Welcome!

You will be redirected in 30 seconds or close now.

ColdFusion Authors: Yakov Fain, Jeremy Geelan, Maureen O'Gara, Nancy Y. Nee, Tad Anderson

Related Topics: ColdFusion, Adobe Flex

ColdFusion: Article

What I Love About ColdFusion

When ColdFusion was first released there was one main feature, more than any other feature, that made it very popular very fast

Last month CFDJ held a contest in which I asked readers to write an essay about how ColdFusion MX 7 has made them a hero in the office.

You can read the winning entries and find out about our next contest in this month's issue. Deciding on the contest topic and reading the contest submissions made me reflect on my own experiences with CF over the past decade. What is it about ColdFusion that's kept me hooked for so long?

When ColdFusion was first released there was one main feature, more than any other feature, that made it very popular very fast: ColdFusion makes it ridiculously easy to create Web pages that can talk to databases and display database information. Now, almost 11 years later, this is still one of ColdFusion's primary strengths and most popular features.

Making it easy to talk to databases may be useful and popular, but it is certainly not enough to stay on top for over 10 years. A rapidly growing development community, global technological innovations, customer demand, and competing products require that new features are added to the ColdFusion server every so often. Thinking back over the years I remember the introduction of what seemed like several hundred functions and the ability to write simpler expressions, loop, etc., when CF 2 was released. I remember how great it was to have custom tags in ColdFusion 3. In versions 4, 4.01, and 4.5 we saw the addition of many more functions, server security features, and tags aimed at making the existing functionality more robust as well as many tags for leveraging external resources. It was at this point that the server clearly began addressing enterprise needs. Version 5 introduced charting, user-defined functions, the ability to access most memory scopes as structures, and Query of Queries...and then we had MX.

I remember so clearly just how overwhelming ColdFusion MX was and how much fun I had with it. SOAP support, XML support, J2EE deployment, and ColdFusion Components to name a few - this was not only a rewrite from the ground up, it was a serious feature release in its own right. Then, just over one year ago, ColdFusion MX 7 was officially released.
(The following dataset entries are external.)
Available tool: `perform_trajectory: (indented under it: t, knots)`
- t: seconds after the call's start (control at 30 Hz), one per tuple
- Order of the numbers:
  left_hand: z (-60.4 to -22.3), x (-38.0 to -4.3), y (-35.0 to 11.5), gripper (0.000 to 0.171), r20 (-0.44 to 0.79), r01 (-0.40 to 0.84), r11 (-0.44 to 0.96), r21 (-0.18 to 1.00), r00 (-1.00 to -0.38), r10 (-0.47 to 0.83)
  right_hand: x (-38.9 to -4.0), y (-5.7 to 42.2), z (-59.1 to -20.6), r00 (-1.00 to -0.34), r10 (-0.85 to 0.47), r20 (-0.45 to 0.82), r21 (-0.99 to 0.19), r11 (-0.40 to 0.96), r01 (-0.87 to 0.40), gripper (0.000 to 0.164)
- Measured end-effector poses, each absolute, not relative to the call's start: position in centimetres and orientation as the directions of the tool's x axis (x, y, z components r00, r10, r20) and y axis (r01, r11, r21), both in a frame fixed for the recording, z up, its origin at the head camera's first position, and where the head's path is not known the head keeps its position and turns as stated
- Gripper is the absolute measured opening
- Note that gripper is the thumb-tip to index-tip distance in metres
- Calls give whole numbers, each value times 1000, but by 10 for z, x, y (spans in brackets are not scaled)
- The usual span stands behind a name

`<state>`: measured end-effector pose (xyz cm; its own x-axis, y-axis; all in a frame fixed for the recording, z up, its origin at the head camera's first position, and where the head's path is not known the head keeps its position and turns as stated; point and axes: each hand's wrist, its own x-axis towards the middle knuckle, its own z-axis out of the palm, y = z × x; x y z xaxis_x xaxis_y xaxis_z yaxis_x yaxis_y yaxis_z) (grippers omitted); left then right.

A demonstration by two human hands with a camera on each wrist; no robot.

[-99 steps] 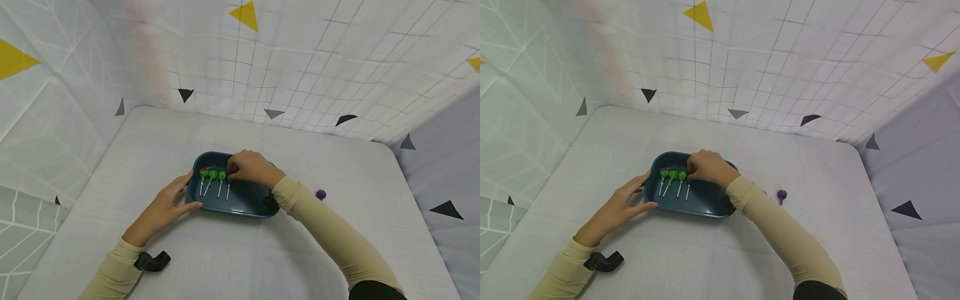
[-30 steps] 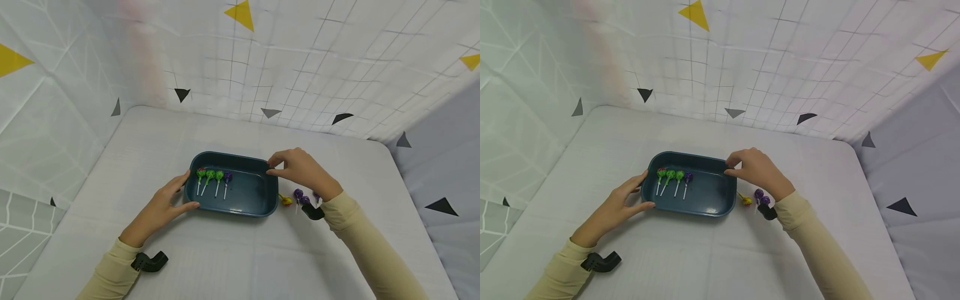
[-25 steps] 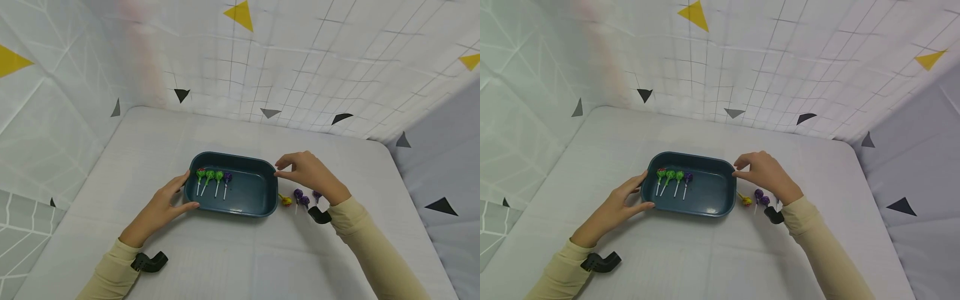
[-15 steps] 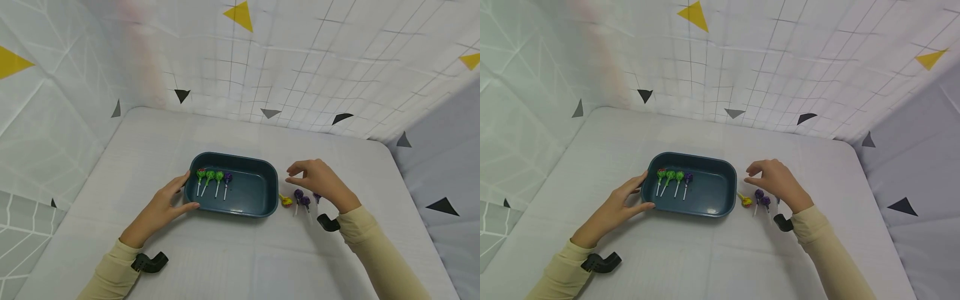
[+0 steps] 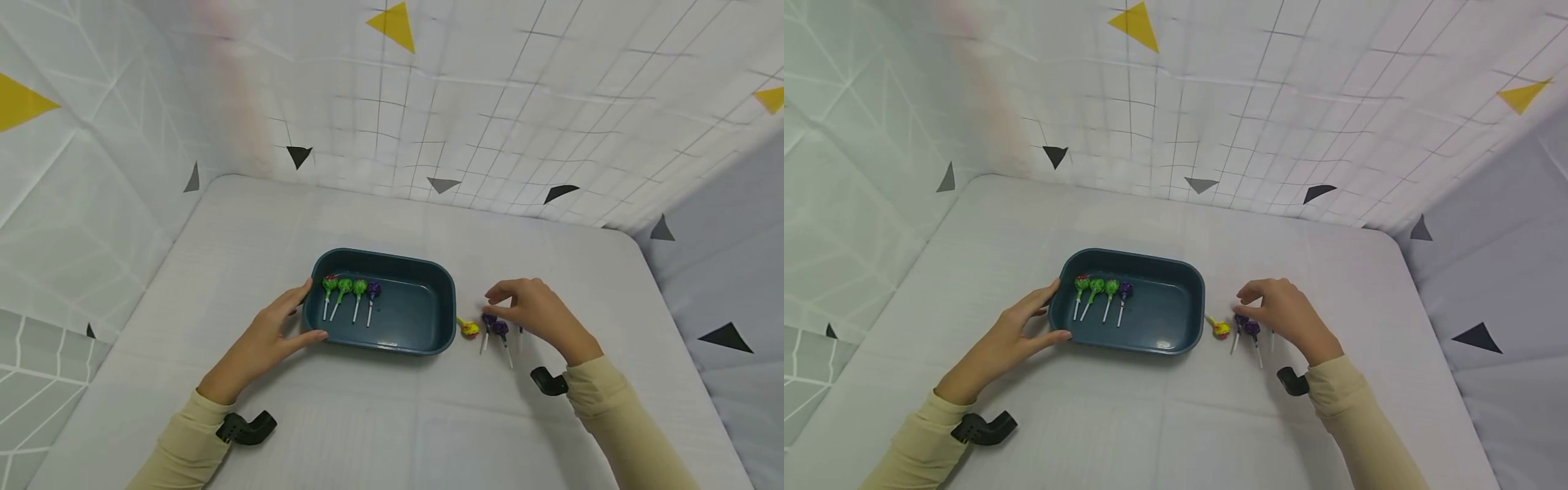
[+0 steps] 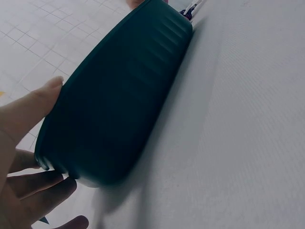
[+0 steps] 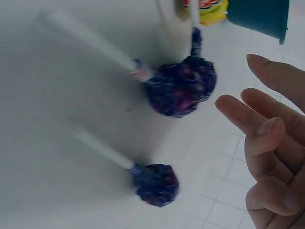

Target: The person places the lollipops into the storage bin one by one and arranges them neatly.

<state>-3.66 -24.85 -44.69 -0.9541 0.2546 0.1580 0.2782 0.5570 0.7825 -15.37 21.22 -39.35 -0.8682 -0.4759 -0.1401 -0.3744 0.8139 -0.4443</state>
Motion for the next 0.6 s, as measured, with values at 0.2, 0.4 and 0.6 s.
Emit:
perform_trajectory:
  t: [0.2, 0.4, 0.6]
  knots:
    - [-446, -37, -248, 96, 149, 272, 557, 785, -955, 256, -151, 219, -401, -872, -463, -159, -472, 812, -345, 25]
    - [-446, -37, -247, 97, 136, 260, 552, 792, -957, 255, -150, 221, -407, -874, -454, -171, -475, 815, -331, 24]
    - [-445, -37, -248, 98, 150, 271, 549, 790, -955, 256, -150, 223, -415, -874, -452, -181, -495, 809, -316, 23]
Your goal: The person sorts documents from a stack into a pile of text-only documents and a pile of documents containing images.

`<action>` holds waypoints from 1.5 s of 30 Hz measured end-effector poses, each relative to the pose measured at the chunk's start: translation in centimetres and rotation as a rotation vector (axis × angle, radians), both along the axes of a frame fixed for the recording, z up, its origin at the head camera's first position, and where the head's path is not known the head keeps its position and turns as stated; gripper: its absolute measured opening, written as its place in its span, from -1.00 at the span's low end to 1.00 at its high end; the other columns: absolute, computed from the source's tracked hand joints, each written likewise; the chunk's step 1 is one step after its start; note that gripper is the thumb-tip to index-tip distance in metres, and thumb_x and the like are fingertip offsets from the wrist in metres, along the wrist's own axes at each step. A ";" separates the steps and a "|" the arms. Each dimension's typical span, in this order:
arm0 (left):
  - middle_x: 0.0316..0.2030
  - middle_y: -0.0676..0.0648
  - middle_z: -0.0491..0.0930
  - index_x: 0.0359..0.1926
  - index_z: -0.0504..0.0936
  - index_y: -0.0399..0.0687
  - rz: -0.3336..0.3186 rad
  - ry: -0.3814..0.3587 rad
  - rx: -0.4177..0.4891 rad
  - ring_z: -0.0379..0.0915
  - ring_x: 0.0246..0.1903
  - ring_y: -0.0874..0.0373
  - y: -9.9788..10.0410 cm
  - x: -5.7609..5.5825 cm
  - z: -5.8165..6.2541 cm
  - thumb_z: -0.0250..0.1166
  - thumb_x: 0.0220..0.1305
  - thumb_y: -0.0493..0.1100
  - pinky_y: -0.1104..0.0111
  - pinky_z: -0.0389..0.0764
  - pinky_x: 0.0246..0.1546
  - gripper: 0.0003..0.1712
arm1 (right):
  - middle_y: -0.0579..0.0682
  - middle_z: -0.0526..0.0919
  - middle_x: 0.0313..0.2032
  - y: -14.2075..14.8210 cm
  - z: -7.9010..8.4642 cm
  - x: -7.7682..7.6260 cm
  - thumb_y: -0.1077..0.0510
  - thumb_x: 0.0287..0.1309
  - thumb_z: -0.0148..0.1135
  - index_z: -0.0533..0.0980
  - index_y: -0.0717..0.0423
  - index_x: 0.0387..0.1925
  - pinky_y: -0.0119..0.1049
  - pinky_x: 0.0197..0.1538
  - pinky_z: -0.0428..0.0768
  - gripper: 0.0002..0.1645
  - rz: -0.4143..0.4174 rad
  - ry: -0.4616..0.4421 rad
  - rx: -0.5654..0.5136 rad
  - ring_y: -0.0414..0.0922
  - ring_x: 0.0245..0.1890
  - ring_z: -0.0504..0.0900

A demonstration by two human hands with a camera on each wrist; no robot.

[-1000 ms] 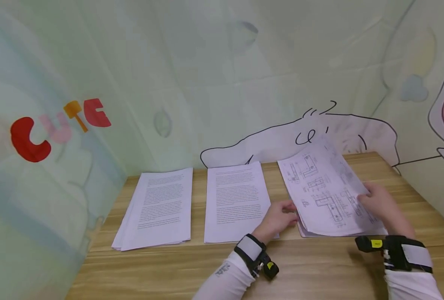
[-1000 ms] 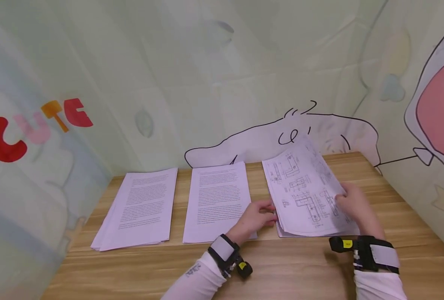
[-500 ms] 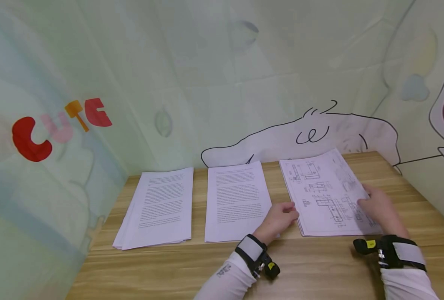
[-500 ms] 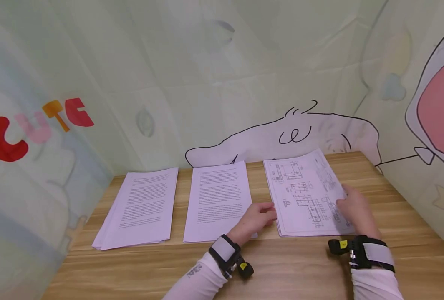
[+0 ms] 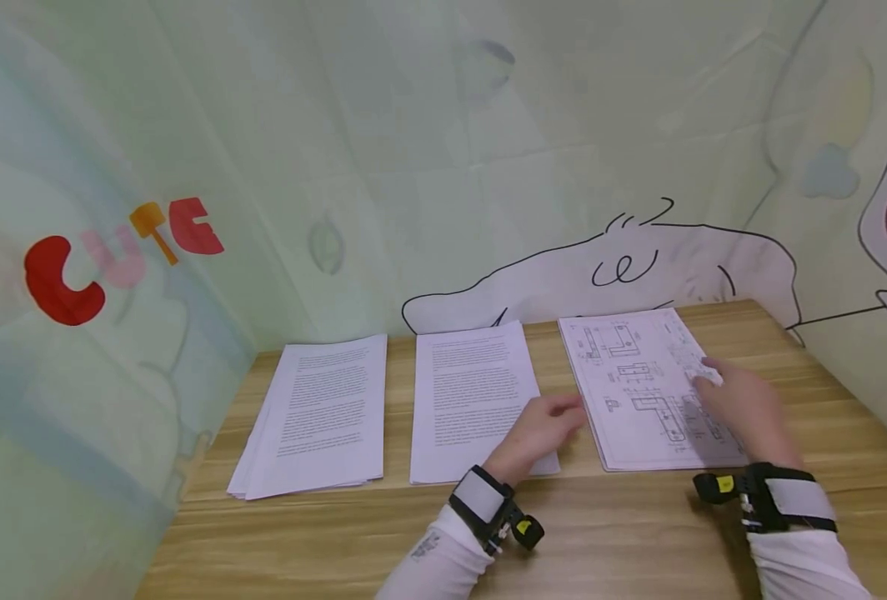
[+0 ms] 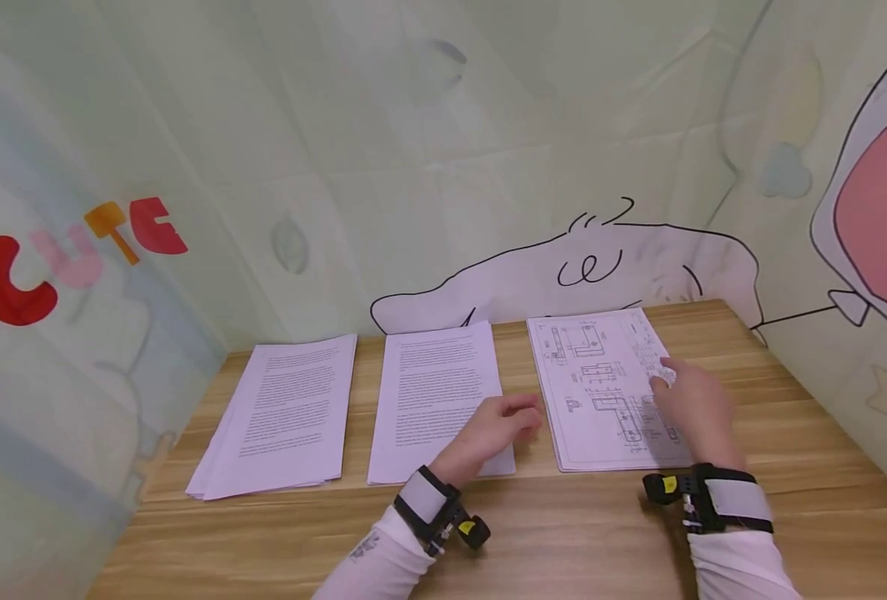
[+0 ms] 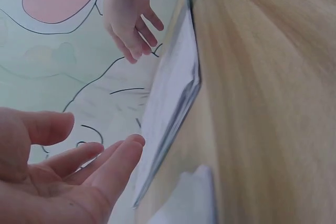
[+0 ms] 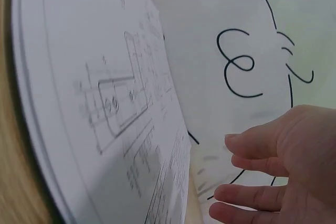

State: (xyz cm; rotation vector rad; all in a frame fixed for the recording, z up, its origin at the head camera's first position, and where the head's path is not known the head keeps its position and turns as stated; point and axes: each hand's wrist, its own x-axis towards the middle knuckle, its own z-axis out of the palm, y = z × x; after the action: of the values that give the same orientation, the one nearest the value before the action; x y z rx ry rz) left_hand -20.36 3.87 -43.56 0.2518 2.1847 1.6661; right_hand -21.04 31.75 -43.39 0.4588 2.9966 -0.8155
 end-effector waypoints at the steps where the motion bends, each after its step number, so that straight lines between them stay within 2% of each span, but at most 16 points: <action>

I thought nothing could outdo the features introduced in ColdFusion MX - I was wrong. Flash Forms and Flash Paper, PDF generation, a killer new reporting engine and report builder, the Administrator API, and Event Gateways...dare I not forget event gateways...this was by far the most feature-packed release of ColdFusion to date.

What has made ColdFusion successful over all these years is the commitment that both Allaire and Macromedia had to making CF full of more features that are easier to use than anything else on the Web. I am confident that Adobe shares this commitment and cannot wait to see what comes next. In the interim before ColdFusion 8, we are getting a sneak peek at how Adobe is making ColdFusion better over at Adobe Labs, where the "Mystic" beta is adding a new remoting gateway and Flex/CF integration to the server.

Getting back to my original thought: What has kept me hooked on ColdFusion for so long? I can answer this with a single word - fun. It is fun building applications with ColdFusion. It hides complexity by making trivial that which it can. This leaves me to concentrate on the things that I want to focus on, all the while letting the server do its "dirty work" behind the scenes. I can develop extremely robust complex business logic - and in an object-oriented manner. I can talk to over a dozen different types of databases. I can deliver content in any one of several slick document formats in addition to HTML. I can create charts and graphs and Flash Paper and PDFs, and I can do intelligent text searching not only of database content but of file content in over 30 different document formats as well. I can talk to other servers and let other servers leverage the ColdFusion code that I write via SOAP. I can create files, generate reports, parse XML, and secure directories. I can talk to cell phones and instant messengers, Java devices and server ports. In other words, there isn't much I can't do. And I can do it all much faster than developers in any other language or on any other platform. My applications are secure, they scale, they are feature rich, and I have fun building them. I can look any client in the eye and honestly tell them that I will exceed their every expectation. Yes, it will be on time and under budget, and the application will be modern and full of great features that take advantage of the latest technologies.

What's so great about ColdFusion is that none of the above is difficult to do, none of it. CF can do all of that and so much more right out of the box, often times with a single call to a tag. In this day and age in which technology is rapidly changing and companies value the ability to quickly change with it, it's a breath of fresh air to work with such an agile product.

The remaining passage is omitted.